A photo-quadrat is a photographic record of the area framed by a quadrat. It may use a physical frame to indicate the area, or may rely on fixed camera distance and lens field of view to automatically cover the specified area of substrate. Parallel laser pointers mounted on the camera can also be used as scale indicators. The photo is taken perpendicular to the surface, or as close as possible to perpendicular for uneven surfaces.

History

The systematic use of quadrats was developed by the pioneering plant ecologists R. Pound and F. E. Clements between 1898 and 1900. The method was then swiftly applied for many purposes in ecology, such as the study of plant succession. Botanists and ecologists such as Arthur Tansley soon took up and modified the method.

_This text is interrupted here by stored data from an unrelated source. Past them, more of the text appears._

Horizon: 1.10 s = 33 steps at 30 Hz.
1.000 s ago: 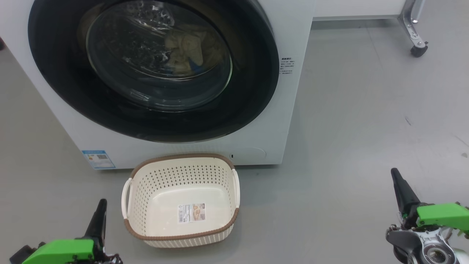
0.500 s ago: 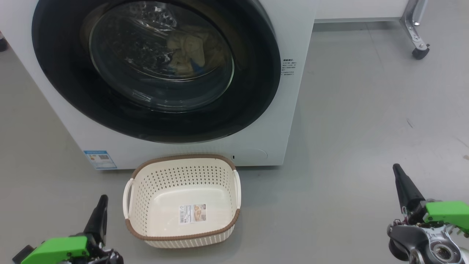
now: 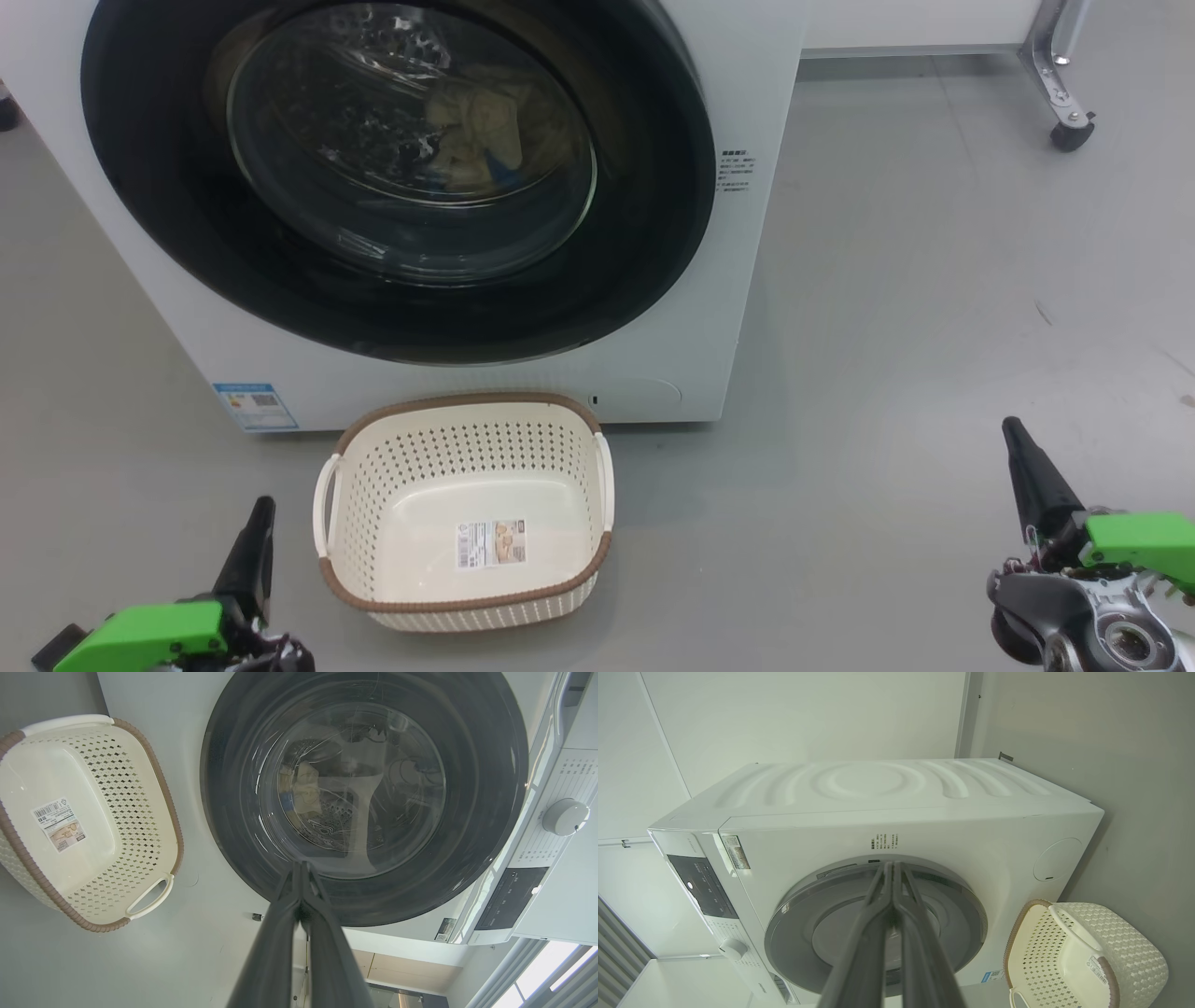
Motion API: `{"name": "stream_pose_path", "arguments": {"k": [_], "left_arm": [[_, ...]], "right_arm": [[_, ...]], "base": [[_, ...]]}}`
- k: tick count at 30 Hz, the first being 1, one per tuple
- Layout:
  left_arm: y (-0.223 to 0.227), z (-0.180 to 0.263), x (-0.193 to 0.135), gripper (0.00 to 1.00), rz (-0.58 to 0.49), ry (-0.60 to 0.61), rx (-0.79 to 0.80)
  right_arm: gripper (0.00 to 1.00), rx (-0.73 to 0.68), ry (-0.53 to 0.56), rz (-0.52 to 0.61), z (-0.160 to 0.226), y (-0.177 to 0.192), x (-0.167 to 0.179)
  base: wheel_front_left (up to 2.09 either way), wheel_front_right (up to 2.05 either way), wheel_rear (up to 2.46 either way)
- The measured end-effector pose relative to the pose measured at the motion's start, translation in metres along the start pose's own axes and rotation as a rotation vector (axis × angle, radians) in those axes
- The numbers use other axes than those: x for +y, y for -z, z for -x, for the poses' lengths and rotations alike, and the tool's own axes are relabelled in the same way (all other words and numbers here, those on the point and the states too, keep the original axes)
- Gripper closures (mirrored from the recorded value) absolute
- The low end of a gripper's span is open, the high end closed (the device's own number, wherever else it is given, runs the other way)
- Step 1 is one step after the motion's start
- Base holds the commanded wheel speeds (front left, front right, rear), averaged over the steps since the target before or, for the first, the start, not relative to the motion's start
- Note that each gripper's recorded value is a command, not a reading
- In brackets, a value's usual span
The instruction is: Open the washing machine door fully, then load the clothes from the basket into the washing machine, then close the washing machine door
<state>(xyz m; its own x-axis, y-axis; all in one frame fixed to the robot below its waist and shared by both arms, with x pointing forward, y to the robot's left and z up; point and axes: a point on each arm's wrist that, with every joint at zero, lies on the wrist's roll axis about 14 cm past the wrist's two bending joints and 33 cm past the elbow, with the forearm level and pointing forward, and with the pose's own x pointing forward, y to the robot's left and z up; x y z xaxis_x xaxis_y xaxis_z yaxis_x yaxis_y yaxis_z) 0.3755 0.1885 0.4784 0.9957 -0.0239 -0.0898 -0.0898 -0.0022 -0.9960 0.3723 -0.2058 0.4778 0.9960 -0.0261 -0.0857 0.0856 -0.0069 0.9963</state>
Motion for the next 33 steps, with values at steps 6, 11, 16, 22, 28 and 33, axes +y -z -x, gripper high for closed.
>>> {"name": "stream_pose_path", "arguments": {"k": [6, 11, 16, 22, 28, 33], "left_arm": [[0.0, 0.0, 0.0, 1.0, 0.0, 0.0, 0.0], [0.0001, 0.0, 0.0, 1.0, 0.0, 0.0, 0.0], [0.0001, 0.0, 0.0, 1.0, 0.0, 0.0, 0.0], [0.0001, 0.0, 0.0, 1.0, 0.001, 0.0, 0.0], [0.0001, 0.0, 0.0, 1.0, 0.001, 0.0, 0.0], [0.0001, 0.0, 0.0, 1.0, 0.001, 0.0, 0.0]], "right_arm": [[1.0, -0.001, 0.0, -0.001, 0.0001, -0.0005, -0.0002], [1.0, -0.003, 0.001, -0.002, 0.0001, -0.0008, -0.0002], [1.0, -0.004, 0.002, -0.004, 0.0002, -0.0006, -0.0007], [1.0, -0.003, 0.003, -0.006, 0.0003, -0.0006, -0.0011], [1.0, -0.001, 0.003, -0.007, 0.0003, -0.0006, -0.0011], [1.0, -0.002, 0.003, -0.007, 0.0004, -0.0009, -0.0011]], "base": [[0.0, 0.0, 0.0], [0.0, 0.0, 0.0], [0.0, 0.0, 0.0], [0.0, 0.0, 0.0], [0.0, 0.0, 0.0], [0.0, 0.0, 0.0]]}}
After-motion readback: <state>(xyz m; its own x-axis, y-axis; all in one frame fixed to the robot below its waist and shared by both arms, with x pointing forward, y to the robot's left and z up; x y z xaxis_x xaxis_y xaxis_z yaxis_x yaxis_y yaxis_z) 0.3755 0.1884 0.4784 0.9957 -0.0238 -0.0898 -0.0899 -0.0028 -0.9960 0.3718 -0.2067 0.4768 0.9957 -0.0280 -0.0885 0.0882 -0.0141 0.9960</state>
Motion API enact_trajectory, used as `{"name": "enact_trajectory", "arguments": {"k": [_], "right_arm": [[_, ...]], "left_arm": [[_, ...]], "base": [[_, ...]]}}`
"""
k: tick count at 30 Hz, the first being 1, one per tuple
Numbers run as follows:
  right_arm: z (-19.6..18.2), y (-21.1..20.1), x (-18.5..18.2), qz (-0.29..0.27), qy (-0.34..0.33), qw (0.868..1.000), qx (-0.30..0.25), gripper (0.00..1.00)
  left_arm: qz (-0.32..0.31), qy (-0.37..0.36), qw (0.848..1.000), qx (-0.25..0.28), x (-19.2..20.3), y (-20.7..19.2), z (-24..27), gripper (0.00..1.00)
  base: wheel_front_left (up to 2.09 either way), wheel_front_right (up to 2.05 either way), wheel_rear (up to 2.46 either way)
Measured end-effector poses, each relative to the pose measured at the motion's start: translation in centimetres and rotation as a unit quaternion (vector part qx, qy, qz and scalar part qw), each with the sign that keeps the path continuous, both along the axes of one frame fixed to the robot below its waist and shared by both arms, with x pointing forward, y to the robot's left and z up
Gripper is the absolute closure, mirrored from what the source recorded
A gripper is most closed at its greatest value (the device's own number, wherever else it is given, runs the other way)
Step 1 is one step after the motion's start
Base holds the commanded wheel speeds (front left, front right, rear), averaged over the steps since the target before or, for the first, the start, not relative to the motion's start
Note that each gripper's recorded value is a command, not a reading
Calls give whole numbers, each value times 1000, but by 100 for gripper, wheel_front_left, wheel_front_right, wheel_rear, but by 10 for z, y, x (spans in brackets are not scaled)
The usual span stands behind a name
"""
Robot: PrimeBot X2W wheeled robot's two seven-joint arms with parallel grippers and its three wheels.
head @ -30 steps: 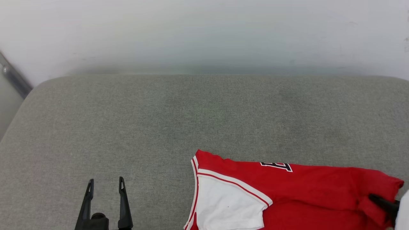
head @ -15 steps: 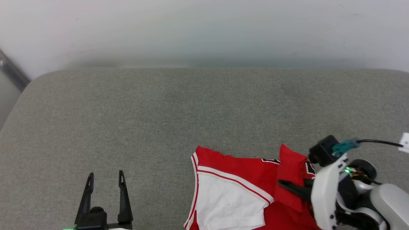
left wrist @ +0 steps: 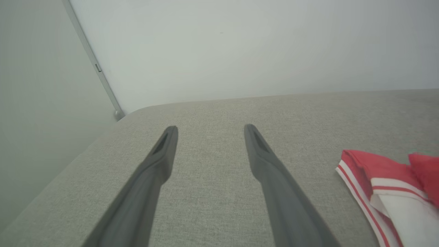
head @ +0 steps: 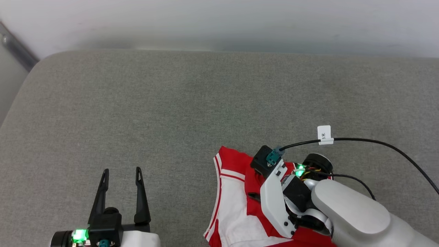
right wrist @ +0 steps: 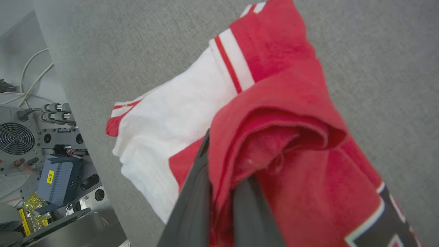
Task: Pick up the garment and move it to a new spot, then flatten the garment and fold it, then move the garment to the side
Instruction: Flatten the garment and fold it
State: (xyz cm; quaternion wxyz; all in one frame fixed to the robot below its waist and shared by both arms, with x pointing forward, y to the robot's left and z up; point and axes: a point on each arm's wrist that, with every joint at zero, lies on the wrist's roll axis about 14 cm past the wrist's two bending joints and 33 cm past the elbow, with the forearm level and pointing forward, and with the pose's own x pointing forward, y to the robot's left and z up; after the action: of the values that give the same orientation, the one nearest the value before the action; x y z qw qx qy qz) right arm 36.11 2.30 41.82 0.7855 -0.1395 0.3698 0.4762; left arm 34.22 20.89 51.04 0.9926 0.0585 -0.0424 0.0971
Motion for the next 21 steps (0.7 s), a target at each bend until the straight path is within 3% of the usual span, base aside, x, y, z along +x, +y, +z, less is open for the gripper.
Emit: {"name": "enact_trajectory", "arguments": {"k": [5,9,10,11,12,15,19,21], "right_arm": [[-35,-2,-3,-1,29,999,-29,100],[-40,-2,1,2,17,999,-30,100],[-39,-2,1,0,15,1000,-24,75],[-37,-2,2,-1,6,1000,-17,19],[-32,-2,5,-5,-4,1000,-6,0],[-4,-2,26,-26,-59,997,41,0],[57,-19,59,-55,-178,976,110,0],[86,-35,75,-79,-235,959,135,0]], "left_arm": [[6,7,1000,-1,4,1,-5,0],[7,12,1000,-3,5,1,-8,0],[6,12,1000,-4,6,0,-8,0],[6,12,1000,-4,6,0,-9,0],[5,12,1000,-4,6,0,-9,0],[0,7,1000,-4,5,-3,-6,0],[-7,-4,1000,-4,2,-7,1,0],[-11,-10,1000,-4,2,-9,5,0]], "base": [[0,0,0],[0,0,0],[0,0,0],[0,0,0],[0,0,0],[0,0,0],[0,0,0],[0,0,0]]}}
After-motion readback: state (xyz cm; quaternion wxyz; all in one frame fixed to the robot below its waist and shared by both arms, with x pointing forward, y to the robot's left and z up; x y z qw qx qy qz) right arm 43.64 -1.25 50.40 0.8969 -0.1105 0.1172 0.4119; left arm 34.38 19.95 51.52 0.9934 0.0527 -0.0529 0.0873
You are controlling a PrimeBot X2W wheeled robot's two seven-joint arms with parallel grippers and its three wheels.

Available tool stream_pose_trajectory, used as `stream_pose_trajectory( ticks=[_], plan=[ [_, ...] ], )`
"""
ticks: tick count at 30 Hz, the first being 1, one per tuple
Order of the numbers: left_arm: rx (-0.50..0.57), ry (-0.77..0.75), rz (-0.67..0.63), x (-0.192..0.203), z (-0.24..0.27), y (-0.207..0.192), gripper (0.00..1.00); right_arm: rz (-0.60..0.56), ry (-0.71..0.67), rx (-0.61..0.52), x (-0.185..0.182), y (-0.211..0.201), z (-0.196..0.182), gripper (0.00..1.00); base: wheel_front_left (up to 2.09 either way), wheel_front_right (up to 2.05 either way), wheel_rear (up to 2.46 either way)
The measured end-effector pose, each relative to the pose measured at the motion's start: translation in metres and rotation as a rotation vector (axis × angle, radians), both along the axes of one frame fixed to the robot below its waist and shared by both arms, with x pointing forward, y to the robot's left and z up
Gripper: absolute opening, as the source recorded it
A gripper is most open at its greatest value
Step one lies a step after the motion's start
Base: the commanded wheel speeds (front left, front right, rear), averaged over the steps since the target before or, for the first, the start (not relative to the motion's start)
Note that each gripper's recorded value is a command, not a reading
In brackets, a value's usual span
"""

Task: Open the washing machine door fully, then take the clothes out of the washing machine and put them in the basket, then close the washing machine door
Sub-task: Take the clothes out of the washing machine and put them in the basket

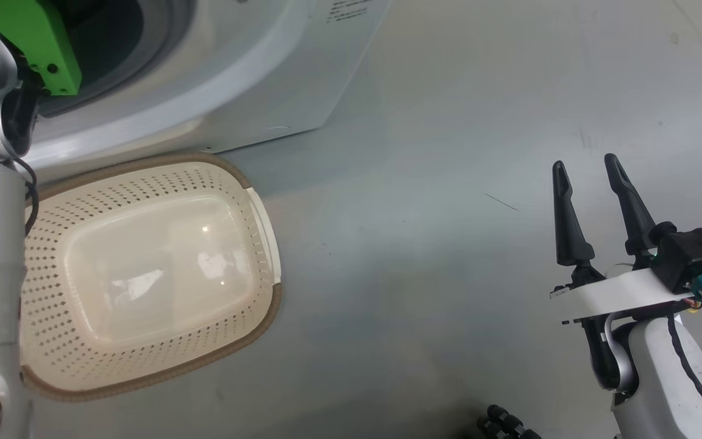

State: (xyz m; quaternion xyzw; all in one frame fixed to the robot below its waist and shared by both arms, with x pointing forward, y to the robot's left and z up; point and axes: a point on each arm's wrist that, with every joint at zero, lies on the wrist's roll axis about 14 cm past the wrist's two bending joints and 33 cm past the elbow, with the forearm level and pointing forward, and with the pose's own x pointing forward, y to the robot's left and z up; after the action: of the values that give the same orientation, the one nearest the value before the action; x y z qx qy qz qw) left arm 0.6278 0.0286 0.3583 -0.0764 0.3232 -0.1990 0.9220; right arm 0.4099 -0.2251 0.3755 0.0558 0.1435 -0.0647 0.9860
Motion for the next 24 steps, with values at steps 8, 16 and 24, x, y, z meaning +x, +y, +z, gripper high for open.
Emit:
stream_pose_trajectory(
  ticks=[8,16,24],
  plan=[
    [-0.002,0.027,0.01,0.014,-0.019,-0.009,1.0,-0.046,0.043,-0.027,-0.009,-0.016,-0.012,1.0,0.0,0.0,0.0],
    [0.038,0.04,0.043,0.016,-0.028,-0.001,0.0,-0.034,0.029,-0.024,-0.001,-0.016,-0.01,1.0,0.0,0.0,0.0],
    [0.071,-0.009,0.028,0.017,-0.025,-0.003,0.0,-0.044,0.007,-0.03,0.007,-0.021,-0.007,1.0,0.0,0.0,0.0]
  ],
)
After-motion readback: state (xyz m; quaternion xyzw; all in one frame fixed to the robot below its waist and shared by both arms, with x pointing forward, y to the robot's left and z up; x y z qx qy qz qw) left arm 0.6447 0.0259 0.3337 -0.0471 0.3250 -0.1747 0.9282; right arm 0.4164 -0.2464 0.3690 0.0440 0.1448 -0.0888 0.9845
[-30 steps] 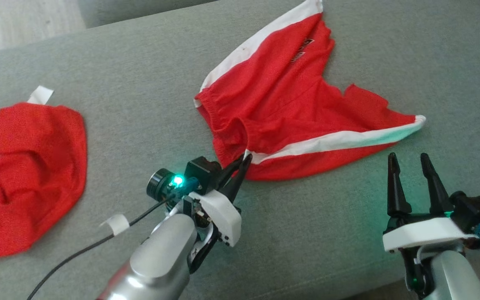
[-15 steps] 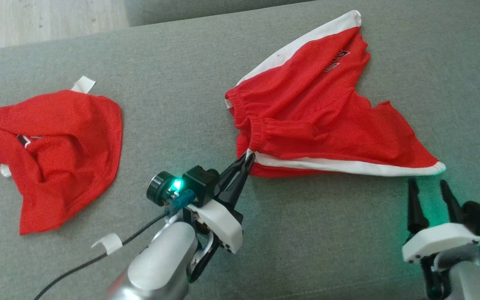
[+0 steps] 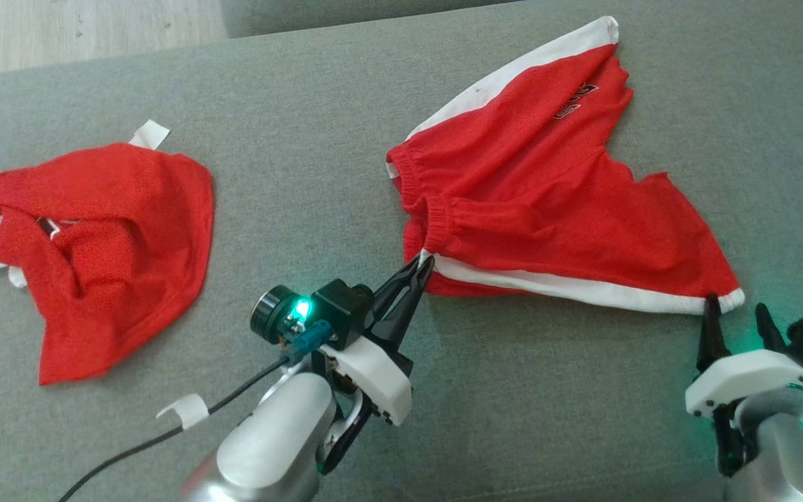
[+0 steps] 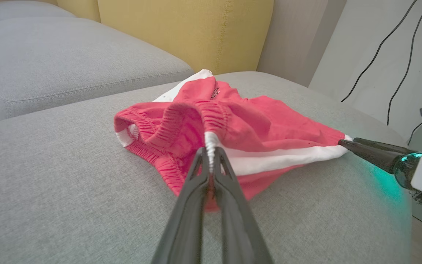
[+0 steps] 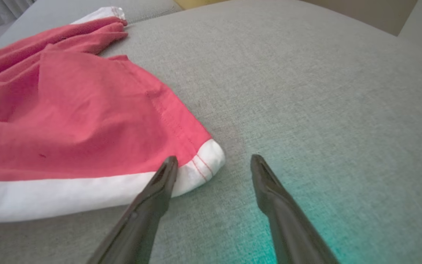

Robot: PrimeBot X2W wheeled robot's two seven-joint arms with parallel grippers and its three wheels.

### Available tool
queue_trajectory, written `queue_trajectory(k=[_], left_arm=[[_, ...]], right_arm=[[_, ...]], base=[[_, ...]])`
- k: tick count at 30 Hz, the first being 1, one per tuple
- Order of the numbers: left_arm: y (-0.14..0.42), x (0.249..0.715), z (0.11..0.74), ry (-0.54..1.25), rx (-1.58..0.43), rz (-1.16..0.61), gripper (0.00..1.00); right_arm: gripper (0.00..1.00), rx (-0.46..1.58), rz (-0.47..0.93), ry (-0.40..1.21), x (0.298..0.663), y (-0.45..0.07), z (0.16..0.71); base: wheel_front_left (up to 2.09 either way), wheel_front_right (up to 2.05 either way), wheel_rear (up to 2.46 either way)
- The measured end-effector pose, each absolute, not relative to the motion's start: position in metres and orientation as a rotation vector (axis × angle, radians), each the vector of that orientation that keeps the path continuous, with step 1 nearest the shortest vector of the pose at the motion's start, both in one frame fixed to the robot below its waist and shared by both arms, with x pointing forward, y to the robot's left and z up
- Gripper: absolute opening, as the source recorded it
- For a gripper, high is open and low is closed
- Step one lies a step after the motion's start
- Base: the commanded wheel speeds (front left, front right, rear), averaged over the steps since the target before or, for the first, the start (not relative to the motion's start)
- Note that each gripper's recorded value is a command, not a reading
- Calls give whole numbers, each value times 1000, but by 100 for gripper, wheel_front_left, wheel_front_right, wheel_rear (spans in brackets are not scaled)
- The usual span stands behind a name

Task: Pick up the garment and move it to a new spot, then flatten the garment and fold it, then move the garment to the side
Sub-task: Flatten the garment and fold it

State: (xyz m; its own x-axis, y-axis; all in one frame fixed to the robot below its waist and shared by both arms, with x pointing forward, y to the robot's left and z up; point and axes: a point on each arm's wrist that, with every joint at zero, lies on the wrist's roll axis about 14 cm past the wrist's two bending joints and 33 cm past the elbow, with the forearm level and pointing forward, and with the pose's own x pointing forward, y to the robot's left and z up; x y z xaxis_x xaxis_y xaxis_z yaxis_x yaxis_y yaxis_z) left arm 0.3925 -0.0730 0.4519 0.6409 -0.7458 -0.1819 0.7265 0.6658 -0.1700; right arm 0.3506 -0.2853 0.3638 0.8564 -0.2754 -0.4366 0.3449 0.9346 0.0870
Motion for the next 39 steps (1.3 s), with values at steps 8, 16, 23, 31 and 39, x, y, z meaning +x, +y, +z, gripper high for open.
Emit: queue_trajectory(k=[8,16,23,31,39], left_arm=[[-72,392,452,245,-81,-836,0],[-68,391,457,233,-72,-822,0],[-55,392,473,191,-55,-785,0],[-40,434,557,24,59,-784,0],[-36,466,674,-190,131,-759,0]], right_arm=[[85,129,-296,468,359,-279,357],[0,128,-282,453,360,-275,362],[0,156,-207,219,391,-258,426],[0,230,-72,-170,435,-233,579],[0,197,18,-418,441,-217,694]], base=[[0,0,0],[0,0,0],[0,0,0],[0,0,0],[0,0,0]])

The ecologist J. E. Weaver applied the use of quadrats to the teaching of ecology in 1918.

Method

When an ecologist wants to know how many organisms there are in a particular habitat, it would not be feasible to count them all. Instead, they would be forced to count a smaller representative part of the population, called a sample. Sampling of plants or slowly moving animals (such as snails) can be done using a sampling square called a quadrat. A suitable size of a quadrat depends on the size of the organisms being sampled. For example, to count plants growing on a school field, one could use a quadrat with sides 0.5 or 1 metre in length. Choice of quadrat size depends to a large extent on the type of survey being conducted. For instance, it would be difficult to gain any meaningful results using a 0.5m2 quadrat in a study of a woodland canopy.

It is important that sampling in an area is carried out at random, to avoid bias. For example, if you were sampling from a school field, but for convenience only placed quadrats next to a path, this might not give a sample that was representative of the whole field. It would be an unrepresentative, or biased, sample. One way one can sample randomly is to place the quadrats at coordinates on a numbered grid.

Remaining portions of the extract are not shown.